WORK TASK: Transcribe every line of the listing below without any deviation.

======== INFORMATION SUPPLIED

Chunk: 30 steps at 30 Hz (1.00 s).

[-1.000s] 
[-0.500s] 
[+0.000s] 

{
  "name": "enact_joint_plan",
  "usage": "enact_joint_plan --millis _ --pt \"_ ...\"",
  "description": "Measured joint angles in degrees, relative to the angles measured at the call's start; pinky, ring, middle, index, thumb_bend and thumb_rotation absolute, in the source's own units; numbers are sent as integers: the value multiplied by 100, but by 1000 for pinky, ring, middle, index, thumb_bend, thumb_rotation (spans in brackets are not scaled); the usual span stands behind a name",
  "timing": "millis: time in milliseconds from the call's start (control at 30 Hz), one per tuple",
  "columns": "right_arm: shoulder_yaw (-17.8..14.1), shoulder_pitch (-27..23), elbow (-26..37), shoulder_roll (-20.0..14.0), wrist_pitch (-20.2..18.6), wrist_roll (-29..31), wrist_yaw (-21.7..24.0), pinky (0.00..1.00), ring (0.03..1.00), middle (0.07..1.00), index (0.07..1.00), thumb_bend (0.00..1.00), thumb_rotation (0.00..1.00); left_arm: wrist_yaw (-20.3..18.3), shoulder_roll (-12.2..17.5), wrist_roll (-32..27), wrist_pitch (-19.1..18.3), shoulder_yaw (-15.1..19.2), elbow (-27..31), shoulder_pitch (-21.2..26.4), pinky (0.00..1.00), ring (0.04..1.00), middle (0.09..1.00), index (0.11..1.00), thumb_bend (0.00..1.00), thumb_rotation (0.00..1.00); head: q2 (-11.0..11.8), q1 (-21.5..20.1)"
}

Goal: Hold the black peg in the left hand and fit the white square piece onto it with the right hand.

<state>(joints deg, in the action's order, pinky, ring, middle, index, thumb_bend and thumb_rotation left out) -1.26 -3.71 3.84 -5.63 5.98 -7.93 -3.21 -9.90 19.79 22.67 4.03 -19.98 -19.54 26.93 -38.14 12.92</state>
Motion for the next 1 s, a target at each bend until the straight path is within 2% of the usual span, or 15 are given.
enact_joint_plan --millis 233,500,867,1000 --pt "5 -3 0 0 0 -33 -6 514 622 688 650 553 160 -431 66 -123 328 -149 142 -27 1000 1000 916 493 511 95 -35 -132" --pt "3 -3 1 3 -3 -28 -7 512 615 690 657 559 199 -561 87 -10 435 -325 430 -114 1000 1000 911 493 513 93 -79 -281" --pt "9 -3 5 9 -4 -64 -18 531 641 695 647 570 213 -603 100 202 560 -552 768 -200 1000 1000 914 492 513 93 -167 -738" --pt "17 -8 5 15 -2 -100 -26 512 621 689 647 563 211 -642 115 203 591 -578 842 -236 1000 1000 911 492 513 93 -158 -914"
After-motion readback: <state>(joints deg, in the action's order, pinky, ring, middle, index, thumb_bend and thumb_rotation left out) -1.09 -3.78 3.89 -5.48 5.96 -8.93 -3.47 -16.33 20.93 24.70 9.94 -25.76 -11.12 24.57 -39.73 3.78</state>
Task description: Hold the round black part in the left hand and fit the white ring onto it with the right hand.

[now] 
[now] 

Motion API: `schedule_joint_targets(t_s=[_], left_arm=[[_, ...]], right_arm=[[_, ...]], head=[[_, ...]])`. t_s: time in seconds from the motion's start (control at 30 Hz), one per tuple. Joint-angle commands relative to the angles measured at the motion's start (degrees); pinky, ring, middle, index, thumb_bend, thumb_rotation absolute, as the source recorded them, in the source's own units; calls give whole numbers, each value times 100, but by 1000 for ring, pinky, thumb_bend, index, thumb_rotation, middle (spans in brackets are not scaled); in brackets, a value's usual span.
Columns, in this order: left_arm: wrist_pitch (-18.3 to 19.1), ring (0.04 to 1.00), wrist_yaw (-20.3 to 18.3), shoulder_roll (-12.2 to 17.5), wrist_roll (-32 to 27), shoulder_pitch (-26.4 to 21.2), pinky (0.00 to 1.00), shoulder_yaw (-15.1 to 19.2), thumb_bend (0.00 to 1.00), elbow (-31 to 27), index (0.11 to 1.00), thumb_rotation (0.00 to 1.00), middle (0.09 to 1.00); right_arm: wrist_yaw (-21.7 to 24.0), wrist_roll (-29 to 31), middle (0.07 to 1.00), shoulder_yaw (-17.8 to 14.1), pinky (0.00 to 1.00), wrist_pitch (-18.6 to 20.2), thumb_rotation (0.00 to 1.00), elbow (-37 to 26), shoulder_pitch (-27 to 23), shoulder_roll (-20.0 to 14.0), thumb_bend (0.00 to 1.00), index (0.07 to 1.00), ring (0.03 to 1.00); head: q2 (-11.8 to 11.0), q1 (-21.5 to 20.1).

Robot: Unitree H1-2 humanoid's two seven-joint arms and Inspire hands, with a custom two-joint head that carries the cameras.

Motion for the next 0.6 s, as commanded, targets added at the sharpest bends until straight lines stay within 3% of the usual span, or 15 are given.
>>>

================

SOLVED PROBLEM:
Chunk: 30 steps at 30 Hz (1.00 s).

[-1.000s] 
[-0.500s] 
[+0.000s] 

{
  "name": "enact_joint_plan",
  "usage": "enact_joint_plan --millis _ --pt \"_ ...\"",
  "description": "Measured joint angles in degrees, relative to the angles measured at the call's start; pinky, ring, middle, index, thumb_bend and thumb_rotation absolute, in the source's own units; numbers are sent as integers: the value multiplied by 100, but by 1000 for pinky, ring, middle, index, thumb_bend, thumb_rotation (spans in brackets are not scaled); the usual span stands behind a name",
  "timing": "millis: time in milliseconds from the call's start (control at 30 Hz), one per tuple",
  "columns": "right_arm: shoulder_yaw (-17.8..14.1), shoulder_pitch (-27..23), elbow (-26..37), shoulder_roll (-20.0..14.0), wrist_pitch (-20.2..18.6), wrist_roll (-29..31), wrist_yaw (-21.7..24.0), pinky (0.00..1.00), ring (0.03..1.00), middle (0.07..1.00), index (0.07..1.00), thumb_bend (0.00..1.00), thumb_rotation (0.00..1.00); left_arm: wrist_yaw (-20.3..18.3), shoulder_roll (-12.2..17.5), wrist_roll (-32..27), wrist_pitch (-19.1..18.3), shoulder_yaw (-15.1..19.2), elbow (-27..31), shoulder_pitch (-21.2..26.4), pinky (0.00..1.00), ring (0.04..1.00), middle (0.09..1.00), index (0.11..1.00), thumb_bend (0.00..1.00), thumb_rotation (0.00..1.00); head: q2 (-11.0..11.8), q1 (-21.5..20.1)"
}

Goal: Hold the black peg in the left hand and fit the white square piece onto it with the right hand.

<state>(joints deg, in the action's order, pinky, ring, middle, index, thumb_bend and thumb_rotation left out) -1.26 -3.71 3.84 -5.63 5.98 -7.93 -3.21 -9.90 19.79 22.67 4.03 -19.98 -19.54 26.93 -38.14 12.92</state>
Motion for the next 1 s, a target at each bend until the straight path is within 2% of the usual span, or 15 are given.
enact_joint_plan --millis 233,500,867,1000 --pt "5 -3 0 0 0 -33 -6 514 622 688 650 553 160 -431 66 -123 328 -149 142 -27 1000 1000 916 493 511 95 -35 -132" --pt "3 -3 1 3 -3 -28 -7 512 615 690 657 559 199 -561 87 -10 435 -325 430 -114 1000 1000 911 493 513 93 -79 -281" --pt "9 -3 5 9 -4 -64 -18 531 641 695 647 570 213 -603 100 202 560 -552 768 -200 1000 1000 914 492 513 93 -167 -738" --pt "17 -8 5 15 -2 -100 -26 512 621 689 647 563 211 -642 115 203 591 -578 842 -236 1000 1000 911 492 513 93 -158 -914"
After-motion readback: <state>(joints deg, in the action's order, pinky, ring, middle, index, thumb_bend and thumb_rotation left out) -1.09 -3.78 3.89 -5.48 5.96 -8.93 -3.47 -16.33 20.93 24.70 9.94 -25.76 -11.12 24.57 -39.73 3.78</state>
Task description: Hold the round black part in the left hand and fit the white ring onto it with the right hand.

[now] 
[now] 

Motion API: `schedule_joint_targets(t_s=[_], left_arm=[[_, ...]], right_arm=[[_, ...]], head=[[_, ...]])`. t_s: time in seconds from the motion's start (control at 30 Hz), one per tuple. Joint-angle commands relative to the angles measured at the motion's start (degrees); pinky, ring, middle, index, thumb_bend, thumb_rotation absolute, as the source recorded them, in the source's own units; calls give whole numbers, each value times 100, but by 1000 for ring, pinky, thumb_bend, index, thumb_rotation, middle (spans in brackets are not scaled); in brackets, a value's usual span.
Columns, in this order: left_arm: wrist_pitch (-18.3 to 19.1), ring (0.04 to 1.00), wrist_yaw (-20.3 to 18.3), shoulder_roll (-12.2 to 17.5), wrist_roll (-32 to 27), shoulder_pitch (-26.4 to 21.2), pinky (0.00 to 1.00), shoulder_yaw (-15.1 to 19.2), thumb_bend (0.00 to 1.00), elbow (-31 to 27), index (0.11 to 1.00), thumb_rotation (0.00 to 1.00), middle (0.09 to 1.00); right_arm: wrist_yaw (-21.7 to 24.0), wrist_roll (-29 to 31), middle (0.07 to 1.00), shoulder_yaw (-17.8 to 14.1), pinky (0.00 to 1.00), wrist_pitch (-18.6 to 20.2), thumb_rotation (0.00 to 1.00), elbow (-37 to 26), shoulder_pitch (-27 to 23), shoulder_roll (-20.0 to 14.0), thumb_bend (0.00 to 1.00), index (0.07 to 1.00), ring (0.03 to 1.00); head: q2 (-11.8 to 11.0), q1 (-21.5 to 20.1).

Robot: Unitree H1-2 humanoid's two seven-joint arms and Inspire hands, with a custom two-joint head that carries the cameras.

Motion for the next 0.6 s, as commanded, targets added at the sharpest bends until straight lines stay within 3% of the usual span, or 15 are given.
>>>

What was asked for in the exercise is now done.